» **Exercise requirements**: Where does the string "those" occur in the records? Copy each line that holds it.

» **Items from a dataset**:
#####

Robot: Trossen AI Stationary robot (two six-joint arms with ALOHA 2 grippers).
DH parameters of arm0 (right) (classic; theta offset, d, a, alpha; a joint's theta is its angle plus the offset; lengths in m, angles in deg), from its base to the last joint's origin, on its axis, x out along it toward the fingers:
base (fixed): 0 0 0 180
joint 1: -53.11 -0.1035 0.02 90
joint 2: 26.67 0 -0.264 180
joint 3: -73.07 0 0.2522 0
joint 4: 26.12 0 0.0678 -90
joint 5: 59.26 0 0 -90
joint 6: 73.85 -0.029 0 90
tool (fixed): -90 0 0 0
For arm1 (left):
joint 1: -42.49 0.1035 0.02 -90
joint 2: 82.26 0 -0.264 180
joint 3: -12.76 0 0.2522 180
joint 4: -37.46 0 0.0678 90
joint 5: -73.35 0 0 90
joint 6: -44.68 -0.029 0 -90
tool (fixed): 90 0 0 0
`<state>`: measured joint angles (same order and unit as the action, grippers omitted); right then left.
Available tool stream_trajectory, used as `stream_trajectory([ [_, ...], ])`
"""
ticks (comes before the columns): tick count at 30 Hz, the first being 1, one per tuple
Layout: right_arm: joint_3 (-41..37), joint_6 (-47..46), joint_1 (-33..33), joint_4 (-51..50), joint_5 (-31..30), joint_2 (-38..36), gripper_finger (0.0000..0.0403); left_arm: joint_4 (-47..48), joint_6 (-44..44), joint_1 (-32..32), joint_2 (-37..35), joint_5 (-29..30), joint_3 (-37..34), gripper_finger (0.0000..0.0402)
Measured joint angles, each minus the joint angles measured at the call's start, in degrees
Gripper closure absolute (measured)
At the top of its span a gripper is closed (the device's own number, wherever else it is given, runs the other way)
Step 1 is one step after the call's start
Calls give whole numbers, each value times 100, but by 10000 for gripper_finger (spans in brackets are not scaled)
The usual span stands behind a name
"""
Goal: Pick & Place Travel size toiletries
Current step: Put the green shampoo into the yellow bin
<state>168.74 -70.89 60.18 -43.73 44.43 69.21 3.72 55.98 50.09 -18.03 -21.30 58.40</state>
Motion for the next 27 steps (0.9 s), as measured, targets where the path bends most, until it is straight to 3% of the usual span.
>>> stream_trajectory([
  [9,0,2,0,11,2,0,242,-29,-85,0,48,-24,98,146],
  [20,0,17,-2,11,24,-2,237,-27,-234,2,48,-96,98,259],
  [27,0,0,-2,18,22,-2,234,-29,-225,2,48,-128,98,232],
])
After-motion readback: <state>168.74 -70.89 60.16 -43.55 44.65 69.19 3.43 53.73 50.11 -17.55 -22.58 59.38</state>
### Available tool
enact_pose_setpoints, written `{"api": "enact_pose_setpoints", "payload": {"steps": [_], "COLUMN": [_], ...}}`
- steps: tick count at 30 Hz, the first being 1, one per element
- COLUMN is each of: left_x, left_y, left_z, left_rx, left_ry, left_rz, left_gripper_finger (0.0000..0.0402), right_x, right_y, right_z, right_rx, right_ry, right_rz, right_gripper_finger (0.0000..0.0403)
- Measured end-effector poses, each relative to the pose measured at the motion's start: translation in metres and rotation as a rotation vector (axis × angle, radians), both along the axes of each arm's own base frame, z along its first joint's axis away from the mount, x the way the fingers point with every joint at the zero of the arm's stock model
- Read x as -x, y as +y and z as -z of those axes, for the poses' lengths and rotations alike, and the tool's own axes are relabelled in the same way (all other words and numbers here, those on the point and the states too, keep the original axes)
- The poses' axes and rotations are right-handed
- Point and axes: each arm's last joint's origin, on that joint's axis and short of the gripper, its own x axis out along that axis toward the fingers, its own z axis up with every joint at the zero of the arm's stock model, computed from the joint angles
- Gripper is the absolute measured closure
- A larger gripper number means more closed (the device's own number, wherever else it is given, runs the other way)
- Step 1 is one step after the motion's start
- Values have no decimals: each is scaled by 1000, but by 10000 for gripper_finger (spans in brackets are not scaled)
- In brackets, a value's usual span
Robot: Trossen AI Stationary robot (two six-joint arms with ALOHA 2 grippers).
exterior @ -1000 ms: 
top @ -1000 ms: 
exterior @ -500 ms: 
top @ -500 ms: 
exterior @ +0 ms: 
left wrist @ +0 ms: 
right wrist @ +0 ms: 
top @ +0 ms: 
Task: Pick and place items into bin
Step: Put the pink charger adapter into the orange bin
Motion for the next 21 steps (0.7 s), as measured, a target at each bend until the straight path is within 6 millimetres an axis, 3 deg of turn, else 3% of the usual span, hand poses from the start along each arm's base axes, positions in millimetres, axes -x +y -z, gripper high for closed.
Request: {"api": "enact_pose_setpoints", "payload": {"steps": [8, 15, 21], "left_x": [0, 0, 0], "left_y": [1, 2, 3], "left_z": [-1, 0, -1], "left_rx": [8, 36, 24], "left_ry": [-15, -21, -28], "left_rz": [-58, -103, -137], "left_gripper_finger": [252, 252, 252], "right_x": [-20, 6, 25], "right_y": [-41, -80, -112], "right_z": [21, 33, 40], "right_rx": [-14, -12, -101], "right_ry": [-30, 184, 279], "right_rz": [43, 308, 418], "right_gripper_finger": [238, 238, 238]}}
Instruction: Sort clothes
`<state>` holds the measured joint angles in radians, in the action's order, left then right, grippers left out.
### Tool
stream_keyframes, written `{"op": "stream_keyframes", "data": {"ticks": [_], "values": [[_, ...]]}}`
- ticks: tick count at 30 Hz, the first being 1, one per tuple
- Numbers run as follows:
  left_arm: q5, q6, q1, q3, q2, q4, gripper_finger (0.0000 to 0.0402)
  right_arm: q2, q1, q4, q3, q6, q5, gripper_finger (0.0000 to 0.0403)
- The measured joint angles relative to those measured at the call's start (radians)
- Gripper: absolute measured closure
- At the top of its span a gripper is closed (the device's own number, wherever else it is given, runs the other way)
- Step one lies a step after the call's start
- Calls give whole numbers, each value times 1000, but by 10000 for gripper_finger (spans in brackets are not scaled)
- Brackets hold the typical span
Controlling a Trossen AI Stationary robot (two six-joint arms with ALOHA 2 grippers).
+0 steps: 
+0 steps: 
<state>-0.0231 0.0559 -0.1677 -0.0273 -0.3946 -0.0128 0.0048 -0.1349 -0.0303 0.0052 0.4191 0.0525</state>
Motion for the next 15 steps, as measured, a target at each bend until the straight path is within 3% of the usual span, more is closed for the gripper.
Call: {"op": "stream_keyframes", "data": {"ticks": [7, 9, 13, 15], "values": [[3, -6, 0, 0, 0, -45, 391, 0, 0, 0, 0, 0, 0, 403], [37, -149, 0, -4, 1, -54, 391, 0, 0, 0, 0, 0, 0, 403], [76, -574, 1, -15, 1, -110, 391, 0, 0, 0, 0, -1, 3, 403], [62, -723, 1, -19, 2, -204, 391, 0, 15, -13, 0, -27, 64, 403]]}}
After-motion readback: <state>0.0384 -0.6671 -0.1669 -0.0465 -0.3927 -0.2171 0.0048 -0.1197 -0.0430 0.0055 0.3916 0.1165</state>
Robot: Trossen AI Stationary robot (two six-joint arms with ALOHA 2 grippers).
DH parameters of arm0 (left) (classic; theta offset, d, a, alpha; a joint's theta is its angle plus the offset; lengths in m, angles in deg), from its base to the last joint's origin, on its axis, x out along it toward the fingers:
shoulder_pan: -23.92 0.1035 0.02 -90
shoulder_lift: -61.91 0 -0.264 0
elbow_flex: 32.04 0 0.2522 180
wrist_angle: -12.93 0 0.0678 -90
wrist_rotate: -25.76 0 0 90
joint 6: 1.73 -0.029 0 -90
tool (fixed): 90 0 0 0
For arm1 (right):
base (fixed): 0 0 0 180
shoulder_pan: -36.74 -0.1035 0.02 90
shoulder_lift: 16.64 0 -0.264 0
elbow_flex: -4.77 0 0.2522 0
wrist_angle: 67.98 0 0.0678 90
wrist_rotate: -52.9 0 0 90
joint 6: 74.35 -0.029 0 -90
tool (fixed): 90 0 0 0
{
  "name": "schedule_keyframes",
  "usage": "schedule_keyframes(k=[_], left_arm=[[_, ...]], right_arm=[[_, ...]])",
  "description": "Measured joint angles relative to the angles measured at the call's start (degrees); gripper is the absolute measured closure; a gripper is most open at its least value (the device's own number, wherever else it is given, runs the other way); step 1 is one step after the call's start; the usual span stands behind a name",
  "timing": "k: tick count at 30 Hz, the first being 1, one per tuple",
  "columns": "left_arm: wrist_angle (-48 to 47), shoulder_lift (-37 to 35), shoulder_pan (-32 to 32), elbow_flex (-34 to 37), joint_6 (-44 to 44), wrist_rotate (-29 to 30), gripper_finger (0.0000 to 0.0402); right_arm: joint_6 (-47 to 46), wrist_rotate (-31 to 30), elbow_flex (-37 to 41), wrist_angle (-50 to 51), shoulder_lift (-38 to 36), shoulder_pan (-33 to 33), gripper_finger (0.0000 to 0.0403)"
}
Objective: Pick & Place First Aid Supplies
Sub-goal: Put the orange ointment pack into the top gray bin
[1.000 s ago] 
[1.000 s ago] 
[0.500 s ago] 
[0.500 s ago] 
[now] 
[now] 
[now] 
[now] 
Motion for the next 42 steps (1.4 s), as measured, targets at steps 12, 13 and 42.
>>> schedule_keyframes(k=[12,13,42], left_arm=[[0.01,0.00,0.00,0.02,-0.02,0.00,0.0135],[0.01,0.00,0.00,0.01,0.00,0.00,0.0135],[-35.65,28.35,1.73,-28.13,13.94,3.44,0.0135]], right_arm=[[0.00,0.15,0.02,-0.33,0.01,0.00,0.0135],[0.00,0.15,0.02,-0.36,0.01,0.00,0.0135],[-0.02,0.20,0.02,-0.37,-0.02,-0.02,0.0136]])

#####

» **Solved exercise**:
- Read x as -x, y as +y and z as -z of those axes, for the poses' lengths and rotations alike, and the tool's own axes are relabelled in the same way (all other words and numbers here, those on the point and the states too, keep the original axes)
- The measured joint angles relative to those measured at the call's start (radians)

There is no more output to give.